I’m someone who enjoys capturing memories – from taking photos with friends and uploading to social media, through to posting golf highlights of talented amateurs on YouTube. They’re moments in time which can be fondly looked back on, hopefully, for decades to come. It’s a luxury afforded to recent generations as prior to the 19th Century, there was no way of capturing images, sound or video.
The History of Sound is a work of fiction, based on a book authored by Ben Shattack who also wrote the film’s screenplay, but it’s centred on a specific time in history. It begins in 1917 where two young men, Lionel (Mescal) and David (O’Connor), meet at a piano bar in Boston and become romantically entwined. Not long after, the pair go on a hiking trip across Maine as part of a college research project. Their task is to meet an assortment of music-loving people and capture them signing folk songs using a revolutionary recording device.
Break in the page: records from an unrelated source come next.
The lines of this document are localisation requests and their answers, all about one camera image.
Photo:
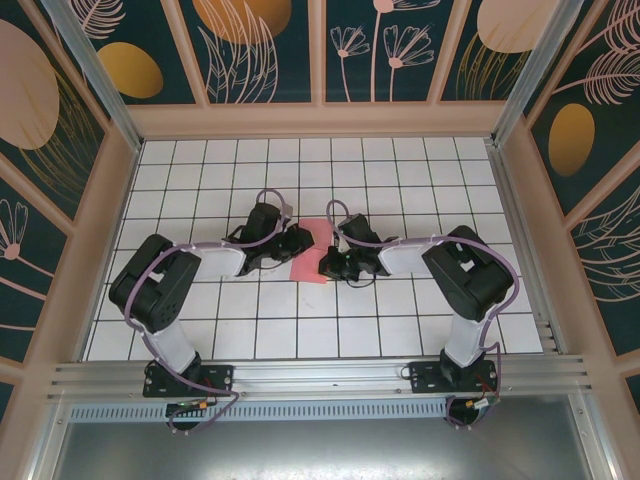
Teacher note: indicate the pink square paper sheet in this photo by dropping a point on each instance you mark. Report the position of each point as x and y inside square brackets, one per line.
[305, 267]

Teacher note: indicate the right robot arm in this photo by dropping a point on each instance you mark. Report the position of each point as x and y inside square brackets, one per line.
[475, 280]

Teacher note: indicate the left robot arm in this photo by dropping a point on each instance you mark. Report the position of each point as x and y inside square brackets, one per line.
[150, 280]

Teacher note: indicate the grey metal sheet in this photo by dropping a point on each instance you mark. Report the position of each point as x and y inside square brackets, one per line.
[320, 450]

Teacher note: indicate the aluminium front rail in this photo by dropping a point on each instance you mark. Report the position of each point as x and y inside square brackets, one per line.
[320, 375]

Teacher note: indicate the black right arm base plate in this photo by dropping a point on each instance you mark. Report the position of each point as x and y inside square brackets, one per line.
[425, 380]

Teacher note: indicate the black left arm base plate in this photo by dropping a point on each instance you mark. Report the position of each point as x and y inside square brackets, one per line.
[220, 380]

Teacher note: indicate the aluminium side rail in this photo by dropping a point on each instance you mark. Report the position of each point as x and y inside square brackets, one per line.
[520, 250]

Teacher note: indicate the aluminium corner post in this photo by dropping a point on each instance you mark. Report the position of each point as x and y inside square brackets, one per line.
[90, 70]
[540, 70]

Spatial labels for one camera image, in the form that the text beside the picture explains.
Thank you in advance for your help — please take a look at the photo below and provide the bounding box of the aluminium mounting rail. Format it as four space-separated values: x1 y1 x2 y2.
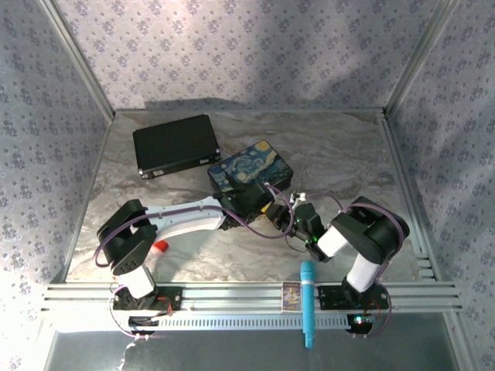
43 283 463 312

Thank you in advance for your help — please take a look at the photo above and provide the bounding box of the grey metal sheet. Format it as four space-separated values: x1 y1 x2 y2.
42 330 462 371

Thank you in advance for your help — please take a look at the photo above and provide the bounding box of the slotted grey cable duct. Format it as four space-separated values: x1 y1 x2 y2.
127 313 373 332

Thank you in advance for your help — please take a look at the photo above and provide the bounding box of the black hard case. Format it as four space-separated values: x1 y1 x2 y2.
131 113 222 180

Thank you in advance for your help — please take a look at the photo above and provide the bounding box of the small picture card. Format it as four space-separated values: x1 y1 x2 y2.
280 281 303 312

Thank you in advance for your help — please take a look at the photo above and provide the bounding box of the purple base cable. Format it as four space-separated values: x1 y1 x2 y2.
348 293 392 339
108 284 155 343

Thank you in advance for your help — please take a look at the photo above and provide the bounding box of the starry night tin box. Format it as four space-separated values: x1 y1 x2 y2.
207 139 295 195

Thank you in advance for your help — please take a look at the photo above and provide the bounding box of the small board with lit LEDs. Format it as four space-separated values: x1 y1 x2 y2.
347 313 377 329

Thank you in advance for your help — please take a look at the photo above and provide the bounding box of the aluminium frame post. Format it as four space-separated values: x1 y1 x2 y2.
38 0 116 119
384 0 463 115

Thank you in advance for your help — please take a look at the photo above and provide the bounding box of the cyan marker pen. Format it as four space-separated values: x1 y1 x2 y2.
300 260 318 350

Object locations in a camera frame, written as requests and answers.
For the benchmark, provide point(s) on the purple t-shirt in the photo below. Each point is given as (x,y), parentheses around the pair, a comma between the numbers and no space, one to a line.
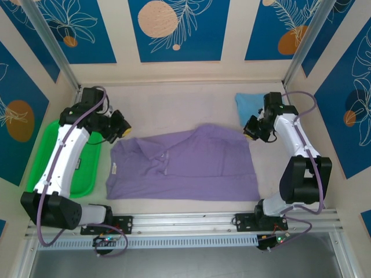
(188,168)

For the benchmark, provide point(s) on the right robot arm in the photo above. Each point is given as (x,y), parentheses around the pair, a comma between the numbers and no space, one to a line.
(292,139)

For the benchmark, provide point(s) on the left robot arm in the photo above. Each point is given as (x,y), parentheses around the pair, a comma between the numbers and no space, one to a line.
(65,162)

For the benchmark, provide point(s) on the light blue folded t-shirt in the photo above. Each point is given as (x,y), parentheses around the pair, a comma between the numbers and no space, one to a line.
(246,105)

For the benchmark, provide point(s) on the green plastic tray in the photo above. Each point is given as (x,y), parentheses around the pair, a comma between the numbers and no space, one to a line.
(87,171)

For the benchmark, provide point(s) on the aluminium frame post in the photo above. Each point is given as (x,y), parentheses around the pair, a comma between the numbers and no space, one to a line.
(49,40)
(307,40)

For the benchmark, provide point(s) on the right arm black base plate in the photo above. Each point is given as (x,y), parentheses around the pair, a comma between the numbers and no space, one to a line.
(245,221)

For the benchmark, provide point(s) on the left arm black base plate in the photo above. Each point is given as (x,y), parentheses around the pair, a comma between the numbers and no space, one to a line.
(124,223)

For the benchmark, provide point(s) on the aluminium mounting rail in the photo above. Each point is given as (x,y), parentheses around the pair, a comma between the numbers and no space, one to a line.
(185,221)
Their beautiful voices would, in a small way, be captured in the annals of history.
Directed by Oliver Hermanus (Living), The History of Sound provides insight into the start of a new technology but it’s also a Brokeback Mountain-style love story. Lionel and David weren’t largely open about their sexuality and while they shared beautiful, heartfelt moments together, they did so in a way that wasn’t visible to family and friends. Their research trip across Maine, where they’d sleep each night in a small tent, provided the perfect “cover” given the work and sheltered landscape.
I enjoyed the opening act but felt the film ran out of energy in the later stages. It ends on a weird, convoluted note involving a character played by Oscar winner Chris Cooper (Adaptation) and, for use a better term, the world’s first recorded voice mail message. Paul Mescal (Aftersun) and Josh O’Connor (God’s Own Country) portray their introverted roles with the right balance of kindness and apprehension. They’re nice performances but once their respective characters become separated in the film’s second half, we lose their engagement and the narrative is less interesting.
Chosen to screen in competition at the Cannes Film Festival back in May, The History of Sound is worth a look-see but the emotional resonance could have been stronger.